The title of the exhibition, Allegro barbaro, is a tribute to the piano score written by the young Béla Bartók in 1911. It aims to revive, one hundred years on, the rich dialogue that existed between the arts in Hungary on the eve of the 20th century. Music and painting resonated with the same spirit of renewal at that time. Hungary was committed to embracing European modernity while still expressing its attachment to a culture and an idiom that conveyed its unique character within the Austro-Hungarian Empire.
Just at the moment when Béla Bartók’s first symphony, Kossuth, had its debut in Budapest in 1904, young Hungarian painters appeared on the national scene. These artists were as “lively and barbarous” as the composer.

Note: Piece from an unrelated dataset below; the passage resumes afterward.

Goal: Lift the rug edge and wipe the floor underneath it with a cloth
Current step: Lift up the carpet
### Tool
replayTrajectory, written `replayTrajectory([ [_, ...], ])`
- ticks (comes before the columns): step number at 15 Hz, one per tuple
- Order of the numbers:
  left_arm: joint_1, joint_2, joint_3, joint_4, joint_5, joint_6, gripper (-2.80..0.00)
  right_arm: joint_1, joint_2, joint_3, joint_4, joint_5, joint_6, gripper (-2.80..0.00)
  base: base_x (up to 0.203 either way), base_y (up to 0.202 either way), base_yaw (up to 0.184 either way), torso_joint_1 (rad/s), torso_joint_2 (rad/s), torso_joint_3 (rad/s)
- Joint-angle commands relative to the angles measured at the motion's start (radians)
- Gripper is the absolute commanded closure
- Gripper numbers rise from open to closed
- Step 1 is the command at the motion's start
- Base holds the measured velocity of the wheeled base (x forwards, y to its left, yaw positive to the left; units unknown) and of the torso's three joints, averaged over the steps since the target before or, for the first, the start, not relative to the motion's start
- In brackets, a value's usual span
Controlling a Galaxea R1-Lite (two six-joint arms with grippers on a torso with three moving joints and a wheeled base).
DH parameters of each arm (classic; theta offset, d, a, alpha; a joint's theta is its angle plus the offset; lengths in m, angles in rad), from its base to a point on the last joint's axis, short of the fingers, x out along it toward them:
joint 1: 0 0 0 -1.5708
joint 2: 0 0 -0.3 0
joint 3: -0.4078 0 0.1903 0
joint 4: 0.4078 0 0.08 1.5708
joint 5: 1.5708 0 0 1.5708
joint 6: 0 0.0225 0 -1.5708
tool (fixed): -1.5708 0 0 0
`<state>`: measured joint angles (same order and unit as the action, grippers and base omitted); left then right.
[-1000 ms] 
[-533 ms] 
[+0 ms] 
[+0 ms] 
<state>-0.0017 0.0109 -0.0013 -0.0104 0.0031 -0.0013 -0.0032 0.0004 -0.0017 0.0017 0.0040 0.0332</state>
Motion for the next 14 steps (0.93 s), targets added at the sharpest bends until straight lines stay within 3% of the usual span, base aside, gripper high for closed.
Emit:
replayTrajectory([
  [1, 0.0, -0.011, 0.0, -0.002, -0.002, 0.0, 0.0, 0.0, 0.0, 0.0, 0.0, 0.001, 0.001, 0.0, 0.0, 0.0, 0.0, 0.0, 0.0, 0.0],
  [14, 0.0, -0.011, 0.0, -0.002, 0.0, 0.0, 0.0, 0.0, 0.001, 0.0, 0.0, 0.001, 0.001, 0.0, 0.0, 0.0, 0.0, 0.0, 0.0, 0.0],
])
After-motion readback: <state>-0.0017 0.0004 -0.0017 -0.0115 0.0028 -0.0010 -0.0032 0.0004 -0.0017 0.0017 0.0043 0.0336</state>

Having embraced Fauvism for a while, (Béla Czóbel, Géza Bornemisza, Sándor Ziffer, among others), they would not have objected to this description any more than those who would later form the group called Nyolcak [The Eight] (Ödön Márffy, Róbert Berény, Károly Kernstok in particular), or the Activists led by Lajos Kassák (Sándor Bortnyik, Béla Uitz, László Moholy-Nagy...), or the musicians, poets and art critics of the Hungarian avant-garde in the years leading up to the First World War.
Accompanied by Bartók’s music, this exhibition takes the visitor on a moving and historical tour among artworks that share the rhythms of Bartók’s vehement, percussive scores.